Task details
What is needed is an exact copy of all the lines below.

Supplied information Block Start

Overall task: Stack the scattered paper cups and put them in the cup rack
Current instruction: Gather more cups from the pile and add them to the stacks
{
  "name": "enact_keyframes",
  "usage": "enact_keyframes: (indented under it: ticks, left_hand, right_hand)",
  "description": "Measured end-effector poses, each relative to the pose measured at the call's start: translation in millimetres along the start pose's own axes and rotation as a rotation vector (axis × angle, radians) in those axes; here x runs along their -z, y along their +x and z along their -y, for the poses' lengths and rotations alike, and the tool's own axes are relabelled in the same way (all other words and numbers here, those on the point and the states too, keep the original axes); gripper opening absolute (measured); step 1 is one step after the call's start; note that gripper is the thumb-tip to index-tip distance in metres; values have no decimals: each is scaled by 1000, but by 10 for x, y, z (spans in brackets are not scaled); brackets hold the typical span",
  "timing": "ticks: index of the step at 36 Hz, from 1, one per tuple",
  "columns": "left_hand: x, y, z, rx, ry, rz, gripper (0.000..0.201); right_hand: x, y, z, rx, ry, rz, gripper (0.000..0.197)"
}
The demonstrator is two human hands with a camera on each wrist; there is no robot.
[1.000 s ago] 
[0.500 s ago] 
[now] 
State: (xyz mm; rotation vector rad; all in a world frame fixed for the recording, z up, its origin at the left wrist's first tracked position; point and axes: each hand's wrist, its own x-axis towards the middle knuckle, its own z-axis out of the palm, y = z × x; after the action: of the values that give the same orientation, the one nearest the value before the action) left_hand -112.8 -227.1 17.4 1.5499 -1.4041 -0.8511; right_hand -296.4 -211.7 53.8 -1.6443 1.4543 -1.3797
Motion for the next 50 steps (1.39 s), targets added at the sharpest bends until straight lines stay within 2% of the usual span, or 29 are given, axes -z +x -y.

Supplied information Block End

Exercise response
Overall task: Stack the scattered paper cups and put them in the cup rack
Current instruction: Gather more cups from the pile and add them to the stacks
{
  "name": "enact_keyframes",
  "usage": "enact_keyframes: (indented under it: ticks, left_hand, right_hand)",
  "description": "Measured end-effector poses, each relative to the pose measured at the call's start: translation in millimetres along the start pose's own axes and rotation as a rotation vector (axis × angle, radians) in those axes; here x runs along their -z, y along their +x and z along their -y, for the poses' lengths and rotations alike, and the tool's own axes are relabelled in the same way (all other words and numbers here, those on the point and the states too, keep the original axes); gripper opening absolute (measured); step 1 is one step after the call's start; note that gripper is the thumb-tip to index-tip distance in metres; values have no decimals: each is scaled by 1000, but by 10 for x, y, z (spans in brackets are not scaled); brackets hold the typical span",
  "timing": "ticks: index of the step at 36 Hz, from 1, one per tuple",
  "columns": "left_hand: x, y, z, rx, ry, rz, gripper (0.000..0.201); right_hand: x, y, z, rx, ry, rz, gripper (0.000..0.197)"
}
The demonstrator is two human hands with a camera on each wrist; there is no robot.
[1.000 s ago] 
[0.500 s ago] 
[now] 
State: (xyz mm; rotation vector rad; all in a world frame fixed for the recording, z up, its origin at the left wrist's first tracked position; point and axes: each hand's wrist, its own x-axis towards the middle knuckle, its own z-axis out of the palm, y = z × x; after the action: of the values that give the same orientation, the one nearest the value before the action) left_hand -112.8 -227.1 17.4 1.5499 -1.4041 -0.8511; right_hand -296.4 -211.7 53.8 -1.6443 1.4543 -1.3797
Motion for the next 50 steps (1.39 s), targets added at the sharpest bends until straight lines stay within 2% of the usual span, or 29 are given, axes -z +x -y.

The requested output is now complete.